Method according to claim 1, characterized in that, subsequent to step iv), it comprises the following additional step:
v) At least one optionally pickled and/or cleaned metal substrate is immersed into the phosphating composition and phosphatized by an iron side phosphating process, wherein a concentration of iron(II) ions in the phosphating composition of up to 5 g/l or even up to 7 g/l is obtained.
Method according to claim 1 or 2, characterized in that the phosphating bath container exhibits at least one element for continuous stirring and mixing of the phosphating composition.
Method according to one of the preceding claims, characterized in that the at least one magnet is attached onto the outside wall of the phosphating bath container, wherein the at least one magnet is preferably at least two magnets.
Method according to one of claims 1 to 3 characterized in that the at least one magnet is hung, each one by means of at least one holder element, into the inside room of the bath container.

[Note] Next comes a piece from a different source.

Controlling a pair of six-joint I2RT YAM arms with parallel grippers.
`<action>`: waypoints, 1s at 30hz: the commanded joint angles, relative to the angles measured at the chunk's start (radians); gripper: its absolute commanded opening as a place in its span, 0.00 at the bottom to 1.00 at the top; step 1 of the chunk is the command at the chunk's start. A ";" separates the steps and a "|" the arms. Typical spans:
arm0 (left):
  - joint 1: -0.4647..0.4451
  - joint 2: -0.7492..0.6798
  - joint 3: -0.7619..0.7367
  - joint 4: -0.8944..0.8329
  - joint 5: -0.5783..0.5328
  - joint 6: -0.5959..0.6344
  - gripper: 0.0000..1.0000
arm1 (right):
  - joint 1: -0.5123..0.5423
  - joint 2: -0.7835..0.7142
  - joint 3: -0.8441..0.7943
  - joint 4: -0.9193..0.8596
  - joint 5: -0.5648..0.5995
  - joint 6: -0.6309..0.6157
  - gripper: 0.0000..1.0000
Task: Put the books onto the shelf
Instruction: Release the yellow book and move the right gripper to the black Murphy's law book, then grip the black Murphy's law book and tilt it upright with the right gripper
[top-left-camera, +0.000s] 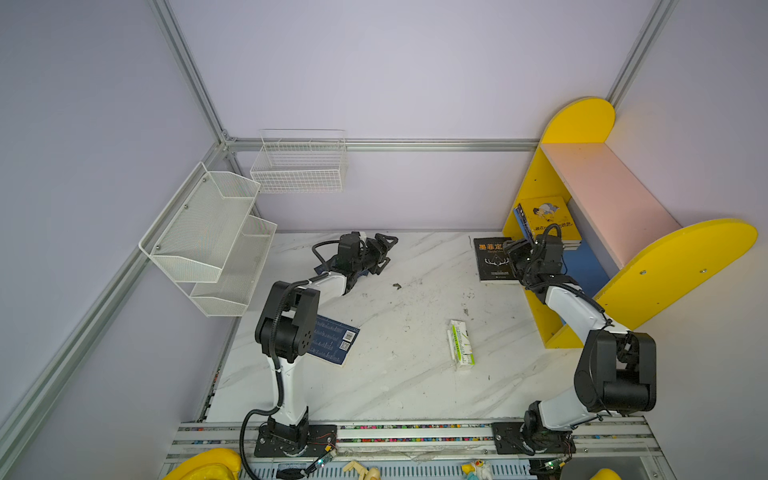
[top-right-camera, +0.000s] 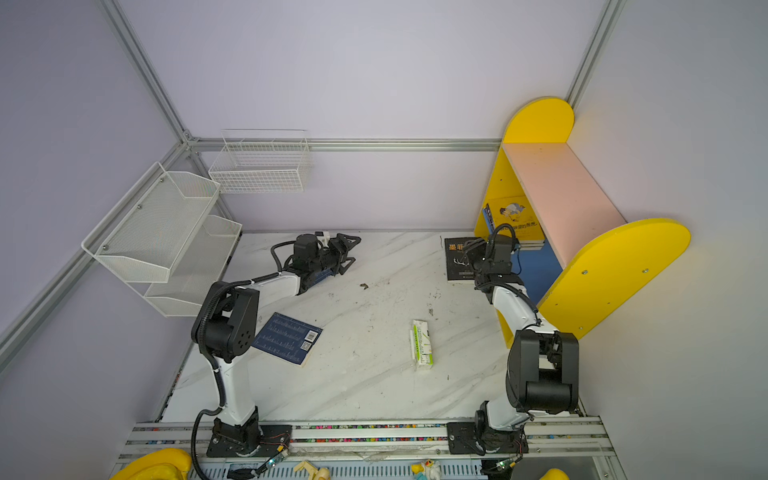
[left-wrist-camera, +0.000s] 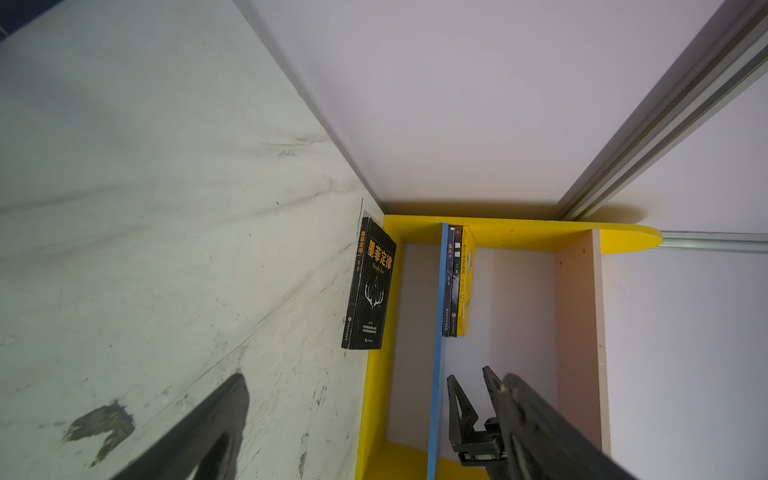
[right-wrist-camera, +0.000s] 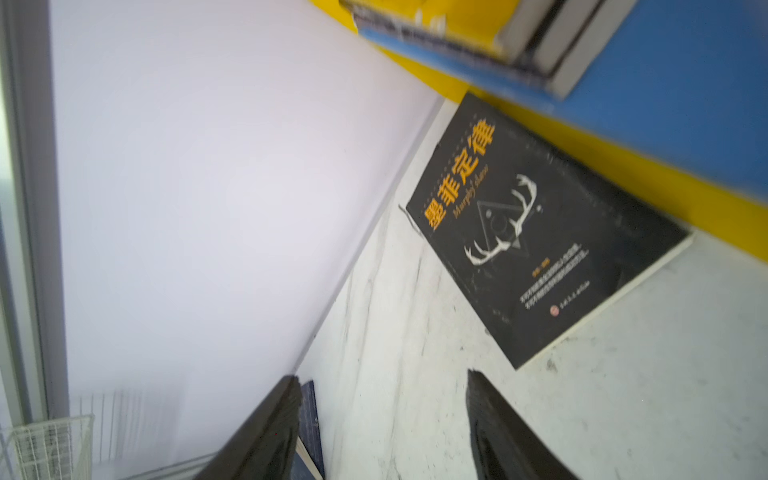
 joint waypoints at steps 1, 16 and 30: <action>-0.021 -0.004 0.115 -0.001 0.063 0.078 0.99 | 0.017 0.063 -0.050 0.038 0.077 0.053 0.66; -0.041 -0.041 0.065 -0.043 0.048 0.111 1.00 | 0.026 0.393 0.065 0.067 0.317 0.115 0.80; -0.045 -0.036 0.089 -0.077 0.010 0.103 1.00 | -0.055 0.445 -0.035 0.230 0.409 0.127 0.77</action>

Method according to claim 5, characterized in that the at least one magnet is one magnet, for example one spherical magnet, which is hung into the inside room of the bath container by means of exactly one holder element.
Method according to one of the preceding claims, characterized in that the at least one iron-containing body is selected from the group consisting of iron powder, iron wool, steel powder and steel wool, preferably from the group consisting of iron powder and iron wool.
Method according to claim 7, characterized in that the at least one iron-containing body is iron powder.
Method according to claim 8, characterized in that it has an average particle size of less than 90 µm.
Iron side phosphating plant according to one of the preceding claims characterized in that it comprises
a) a phosphating bath container, and

b) at least one magnet which is attached to the inside and/or outside wall of the bath container and/or hung, each one by means of at least one holder element, in the inside room of the bath container
and, preferably additionally comprises

c) an acidic aqueous phosphating composition filled in the phosphating bath container such that the at least one iron-containing body is at least partially immersed in the phosphating composition.